* [What to work on]: Gather all lines in the entries below that include the word "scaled".

··········

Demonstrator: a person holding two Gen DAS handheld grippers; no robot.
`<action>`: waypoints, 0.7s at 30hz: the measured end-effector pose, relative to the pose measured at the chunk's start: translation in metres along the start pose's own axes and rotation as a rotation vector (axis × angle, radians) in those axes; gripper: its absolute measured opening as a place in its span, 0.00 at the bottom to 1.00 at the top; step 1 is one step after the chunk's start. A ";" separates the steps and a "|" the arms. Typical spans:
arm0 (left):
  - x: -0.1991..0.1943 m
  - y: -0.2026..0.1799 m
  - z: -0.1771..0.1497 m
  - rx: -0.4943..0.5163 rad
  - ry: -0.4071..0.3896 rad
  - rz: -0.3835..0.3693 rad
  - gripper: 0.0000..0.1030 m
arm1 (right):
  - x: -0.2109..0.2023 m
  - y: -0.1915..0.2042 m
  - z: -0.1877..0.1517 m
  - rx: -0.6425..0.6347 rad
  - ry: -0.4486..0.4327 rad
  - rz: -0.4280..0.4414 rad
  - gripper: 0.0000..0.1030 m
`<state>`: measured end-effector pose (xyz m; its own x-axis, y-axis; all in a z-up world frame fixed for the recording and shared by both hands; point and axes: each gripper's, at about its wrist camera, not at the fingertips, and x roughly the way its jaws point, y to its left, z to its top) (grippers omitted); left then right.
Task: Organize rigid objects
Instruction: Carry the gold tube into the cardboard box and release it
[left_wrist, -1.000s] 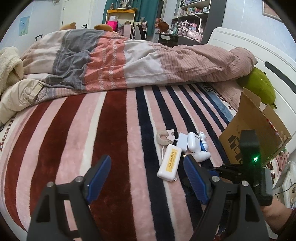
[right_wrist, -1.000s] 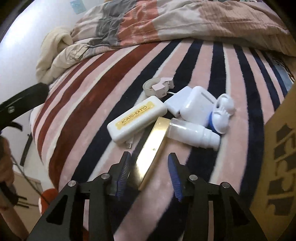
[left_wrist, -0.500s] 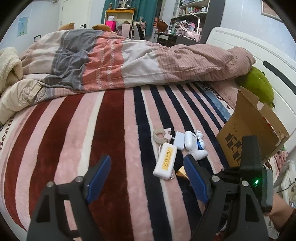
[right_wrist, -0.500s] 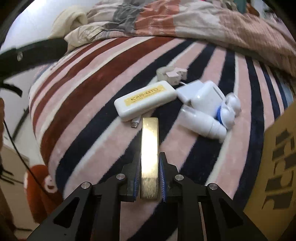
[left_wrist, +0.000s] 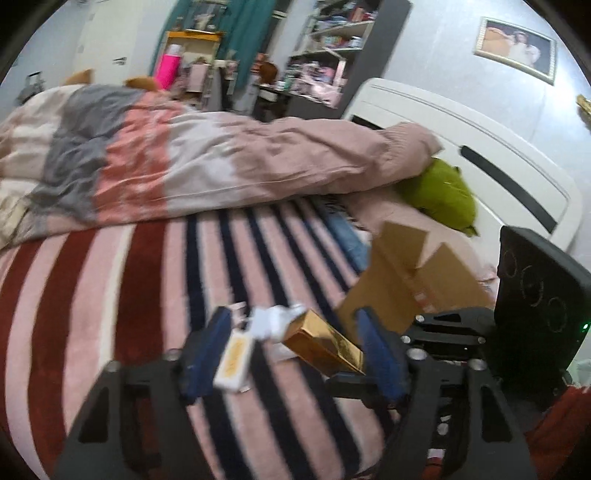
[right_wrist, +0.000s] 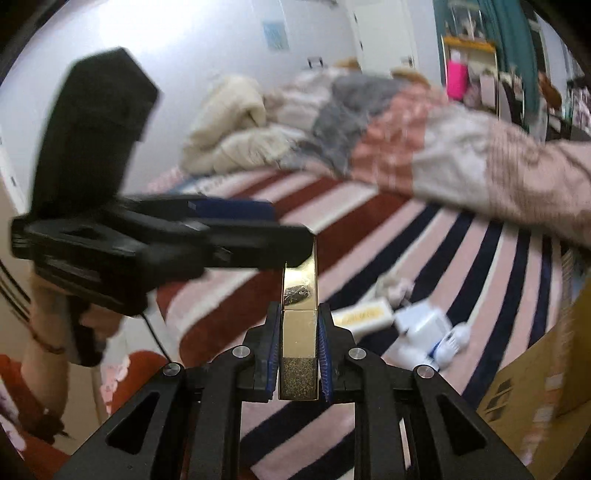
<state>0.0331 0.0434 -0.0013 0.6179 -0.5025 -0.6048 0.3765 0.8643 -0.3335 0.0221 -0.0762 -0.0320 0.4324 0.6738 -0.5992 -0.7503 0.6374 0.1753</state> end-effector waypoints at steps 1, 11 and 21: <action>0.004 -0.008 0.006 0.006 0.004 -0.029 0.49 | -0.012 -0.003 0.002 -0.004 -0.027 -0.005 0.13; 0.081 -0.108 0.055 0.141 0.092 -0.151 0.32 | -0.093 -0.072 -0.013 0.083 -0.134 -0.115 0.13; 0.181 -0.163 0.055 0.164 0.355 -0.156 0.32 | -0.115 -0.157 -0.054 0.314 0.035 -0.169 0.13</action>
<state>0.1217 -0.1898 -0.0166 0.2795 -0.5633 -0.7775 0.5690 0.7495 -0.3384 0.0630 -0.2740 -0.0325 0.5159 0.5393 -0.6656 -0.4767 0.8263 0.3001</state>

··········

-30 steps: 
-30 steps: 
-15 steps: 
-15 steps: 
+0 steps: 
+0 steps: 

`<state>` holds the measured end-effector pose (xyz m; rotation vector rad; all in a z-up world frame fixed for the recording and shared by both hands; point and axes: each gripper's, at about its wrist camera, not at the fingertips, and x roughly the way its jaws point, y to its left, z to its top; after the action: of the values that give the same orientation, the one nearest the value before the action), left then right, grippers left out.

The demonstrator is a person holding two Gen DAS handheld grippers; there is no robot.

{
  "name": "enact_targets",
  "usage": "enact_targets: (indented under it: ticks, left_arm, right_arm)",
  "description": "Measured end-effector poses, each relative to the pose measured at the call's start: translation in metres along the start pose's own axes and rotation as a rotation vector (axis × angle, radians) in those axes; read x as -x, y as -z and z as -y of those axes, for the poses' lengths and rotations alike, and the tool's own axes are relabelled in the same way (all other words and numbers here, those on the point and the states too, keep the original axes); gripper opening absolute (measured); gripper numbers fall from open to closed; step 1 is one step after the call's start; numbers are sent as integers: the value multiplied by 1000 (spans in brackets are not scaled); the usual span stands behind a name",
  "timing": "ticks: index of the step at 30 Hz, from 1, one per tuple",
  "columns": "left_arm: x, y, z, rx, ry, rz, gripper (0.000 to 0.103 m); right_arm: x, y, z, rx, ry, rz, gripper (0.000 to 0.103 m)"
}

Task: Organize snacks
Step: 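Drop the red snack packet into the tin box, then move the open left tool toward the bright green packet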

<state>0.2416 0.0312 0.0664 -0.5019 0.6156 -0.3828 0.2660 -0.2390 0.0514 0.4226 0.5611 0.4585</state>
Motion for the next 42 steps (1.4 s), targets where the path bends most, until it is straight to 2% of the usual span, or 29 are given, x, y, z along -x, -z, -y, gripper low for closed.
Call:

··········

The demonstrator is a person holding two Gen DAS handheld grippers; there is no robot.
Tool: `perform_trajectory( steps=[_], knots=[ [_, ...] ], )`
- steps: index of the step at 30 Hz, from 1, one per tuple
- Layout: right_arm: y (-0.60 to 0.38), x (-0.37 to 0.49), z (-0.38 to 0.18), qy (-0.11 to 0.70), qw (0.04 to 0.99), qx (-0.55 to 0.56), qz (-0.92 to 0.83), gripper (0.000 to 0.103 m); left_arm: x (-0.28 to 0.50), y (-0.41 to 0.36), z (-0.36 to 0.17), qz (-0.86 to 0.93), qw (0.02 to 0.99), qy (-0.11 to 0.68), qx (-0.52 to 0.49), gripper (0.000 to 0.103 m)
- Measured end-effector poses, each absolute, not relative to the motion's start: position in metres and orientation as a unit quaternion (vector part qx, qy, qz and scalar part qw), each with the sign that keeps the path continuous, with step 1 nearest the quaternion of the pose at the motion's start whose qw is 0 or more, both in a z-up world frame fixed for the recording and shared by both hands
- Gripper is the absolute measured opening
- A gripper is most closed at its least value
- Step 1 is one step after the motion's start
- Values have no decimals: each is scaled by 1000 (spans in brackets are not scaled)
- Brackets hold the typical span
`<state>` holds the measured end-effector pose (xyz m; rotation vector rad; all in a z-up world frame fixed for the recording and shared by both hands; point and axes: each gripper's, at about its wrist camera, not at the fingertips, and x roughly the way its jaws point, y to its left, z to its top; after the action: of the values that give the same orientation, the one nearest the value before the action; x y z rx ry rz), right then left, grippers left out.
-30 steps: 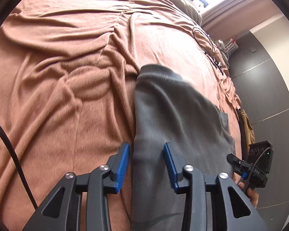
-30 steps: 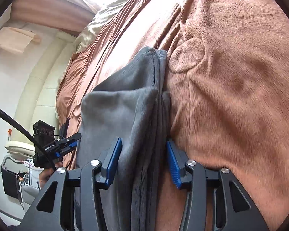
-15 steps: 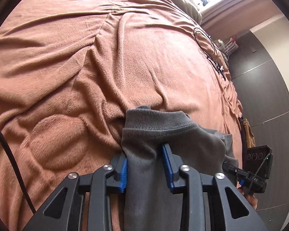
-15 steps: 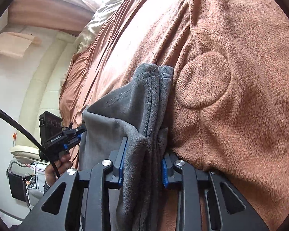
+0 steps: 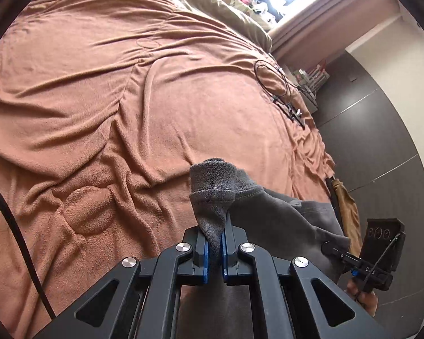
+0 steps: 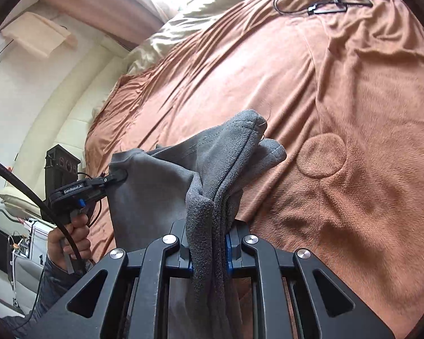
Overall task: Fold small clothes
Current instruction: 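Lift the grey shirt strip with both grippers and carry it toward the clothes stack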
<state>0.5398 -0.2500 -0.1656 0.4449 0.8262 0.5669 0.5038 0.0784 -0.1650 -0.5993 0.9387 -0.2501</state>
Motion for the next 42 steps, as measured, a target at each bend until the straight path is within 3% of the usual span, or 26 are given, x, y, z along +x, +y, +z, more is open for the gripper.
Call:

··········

* [Exercise output]:
  "description": "Measured end-effector poses, each relative to the pose measured at the call's start: translation in metres along the start pose's own axes and rotation as a rotation vector (axis × angle, radians) in those axes; read x as -x, y as -z and z as -y of those axes, for the poses' lengths and rotations alike, and the tool's own axes are relabelled in the same way (all other words and numbers here, those on the point and the states too, keep the original axes); gripper opening absolute (measured); gripper numbers fall from open to closed; step 1 is one step after the call's start; numbers are sent as integers: the value multiplied by 1000 (spans in brackets are not scaled); the usual span stands behind a name",
- Values have no decimals: each is scaled by 1000 (spans in brackets are not scaled)

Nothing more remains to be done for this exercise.